4. Kenali prosedur kerjanya
Sebenarnya maraknya beraneka ragam herbal yang ada di pasaran patut disyukuri alasannya yaitu itu berarti kita punya banyak pilihan menuju kesembuhan. Masing-masing herbal niscaya punya kelebihan dan kelemahan. Selain itu, perlu diketahui prosedur dari masing-masing herbal dalam pengobatan suatu penyakit. Walaupun semua diklaim sanggup membantu mengobati penyakit yang sama, mekanismenya sanggup berbeda alasannya yaitu kandungan senyawa aktifnya juga berbeda.. Dengan mengetahui prosedur kerja setiap herbal dalam mengatasi penyakit tertentu, maka kita akan lebih sanggup memakai herbal tertentu secara efektif.
5. Perlu konsistensi
Sebaiknya konsumsi herbal dilakukan secara teratur dan konsisten. Jangan berharap kesembuhan sanggup diraih dalam hitungan harian, walaupun ada testimoni spektakuler yang sanggup sembuh hanya dalam waktu beberapa hari. Perlu dipahami bahwa khasiat satu herbal belum tentu berlaku sama bagi setiap orang. Dalam penyembuhan penyakit, herbal bekerja dengan memperbaiki sistem metabolisme badan secara keseluruhan sehingga memerlukan waktu yang lebih usang dibandingkan dengan obat-obat konvensional. Karena itu, jangan berganti-ganti herbal secara cepat. Perkembangan penyakit perlu dimonitor terus dalam kurun waktu 1-3 bulan. Bila tidak ada perkembangan yang berarti, gres sanggup beralih ke herbal atau sistem pengobatan yang lain.
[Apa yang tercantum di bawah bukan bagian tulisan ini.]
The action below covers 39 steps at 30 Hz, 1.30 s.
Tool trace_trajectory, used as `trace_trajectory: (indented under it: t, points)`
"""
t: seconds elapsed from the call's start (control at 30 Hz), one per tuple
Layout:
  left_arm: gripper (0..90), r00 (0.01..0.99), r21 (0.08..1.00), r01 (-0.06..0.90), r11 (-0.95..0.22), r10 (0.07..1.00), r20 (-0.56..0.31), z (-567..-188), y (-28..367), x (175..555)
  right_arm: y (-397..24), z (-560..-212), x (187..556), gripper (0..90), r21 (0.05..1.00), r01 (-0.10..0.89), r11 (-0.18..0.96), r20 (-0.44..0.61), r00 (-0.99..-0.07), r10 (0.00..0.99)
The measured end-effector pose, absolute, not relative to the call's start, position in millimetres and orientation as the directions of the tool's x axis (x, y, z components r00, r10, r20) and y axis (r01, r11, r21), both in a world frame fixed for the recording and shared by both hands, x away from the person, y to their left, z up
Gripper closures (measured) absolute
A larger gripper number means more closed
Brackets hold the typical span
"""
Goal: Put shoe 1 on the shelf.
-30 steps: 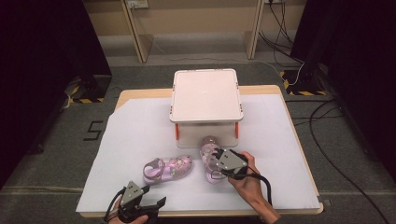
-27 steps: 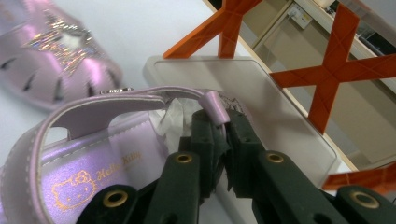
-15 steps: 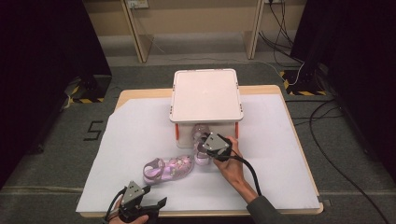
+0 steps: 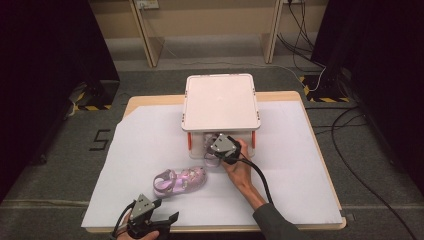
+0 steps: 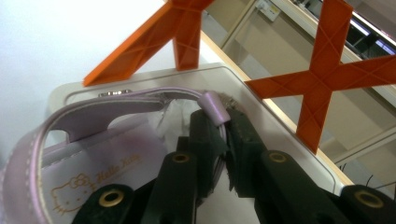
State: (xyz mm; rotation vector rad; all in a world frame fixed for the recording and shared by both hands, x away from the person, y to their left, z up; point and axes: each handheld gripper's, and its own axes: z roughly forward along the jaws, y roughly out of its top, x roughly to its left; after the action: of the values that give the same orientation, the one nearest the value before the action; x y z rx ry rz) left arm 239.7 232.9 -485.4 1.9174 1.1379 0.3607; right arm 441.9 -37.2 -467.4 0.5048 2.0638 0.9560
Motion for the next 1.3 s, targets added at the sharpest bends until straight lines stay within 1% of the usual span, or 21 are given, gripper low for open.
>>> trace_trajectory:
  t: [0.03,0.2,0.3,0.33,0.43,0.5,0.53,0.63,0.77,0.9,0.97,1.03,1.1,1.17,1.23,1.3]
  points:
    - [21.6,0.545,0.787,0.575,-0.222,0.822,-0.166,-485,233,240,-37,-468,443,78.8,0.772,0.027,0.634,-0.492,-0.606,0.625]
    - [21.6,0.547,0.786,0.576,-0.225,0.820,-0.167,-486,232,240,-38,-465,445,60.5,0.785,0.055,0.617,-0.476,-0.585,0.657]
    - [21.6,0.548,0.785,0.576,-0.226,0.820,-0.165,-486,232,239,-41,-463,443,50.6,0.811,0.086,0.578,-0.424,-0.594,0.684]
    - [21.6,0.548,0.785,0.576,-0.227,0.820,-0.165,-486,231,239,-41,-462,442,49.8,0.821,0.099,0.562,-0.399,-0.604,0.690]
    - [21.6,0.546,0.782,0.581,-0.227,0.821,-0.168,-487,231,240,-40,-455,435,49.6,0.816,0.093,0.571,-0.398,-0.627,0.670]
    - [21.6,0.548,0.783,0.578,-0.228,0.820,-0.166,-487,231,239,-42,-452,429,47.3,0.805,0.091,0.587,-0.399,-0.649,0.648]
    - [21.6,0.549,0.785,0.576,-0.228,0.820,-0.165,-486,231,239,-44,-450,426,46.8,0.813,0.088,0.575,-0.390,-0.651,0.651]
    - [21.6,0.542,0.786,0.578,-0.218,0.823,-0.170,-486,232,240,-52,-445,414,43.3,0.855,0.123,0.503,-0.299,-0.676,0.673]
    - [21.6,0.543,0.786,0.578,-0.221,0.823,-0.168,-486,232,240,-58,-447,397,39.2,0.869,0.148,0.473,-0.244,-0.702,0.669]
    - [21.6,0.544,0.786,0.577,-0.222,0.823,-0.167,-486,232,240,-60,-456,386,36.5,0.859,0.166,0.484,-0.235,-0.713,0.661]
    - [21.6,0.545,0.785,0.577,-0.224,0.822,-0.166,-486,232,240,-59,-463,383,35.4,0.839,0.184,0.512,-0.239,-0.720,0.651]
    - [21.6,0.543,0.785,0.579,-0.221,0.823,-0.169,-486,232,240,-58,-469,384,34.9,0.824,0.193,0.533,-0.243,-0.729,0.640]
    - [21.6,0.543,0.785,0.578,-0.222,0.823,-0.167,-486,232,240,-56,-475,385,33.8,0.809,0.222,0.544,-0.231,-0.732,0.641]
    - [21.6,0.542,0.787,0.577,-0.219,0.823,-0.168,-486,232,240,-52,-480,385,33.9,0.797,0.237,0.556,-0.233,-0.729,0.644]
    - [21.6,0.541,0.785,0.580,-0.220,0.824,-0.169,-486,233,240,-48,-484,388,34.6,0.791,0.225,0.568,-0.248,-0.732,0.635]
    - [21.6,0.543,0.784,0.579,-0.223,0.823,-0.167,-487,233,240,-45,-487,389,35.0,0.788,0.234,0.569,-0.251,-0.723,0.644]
6. Pilihlah herbal berkualitas
Selain faktor intrinsik (dalam) yang menempel pada suatu herbal, khasiat suatu herbal juga sangat ditentukan pula oleh faktor-faktor ekstrinsik (luar), contohnya daerah tumbuh, waktu panen, cara pengolahan dan materi bakunya orisinil (tidak palsu)..Hal ini sanggup dilakukan dengan memanfaatkan Toga (tanaman obat keluarga) yang dibudidayakan sendiri di sekitar rumah, atau kalau harus membelinya sanggup dilakukan di tempat-tempat yang terpercaya (misalnya di apotek, toko obat atau distributor resmi).
Dengan mencermati beberapa hal di atas, dibutuhkan masyarakat lebih sanggup memakai herbal dalam pencegahan dan pengobatan penyakit secara aman, efektif dan rasional. (M. Ahkam Subroto, Lab Biofarmaka, Puslit Bioteknologi LIPI, Cibinong Science Center).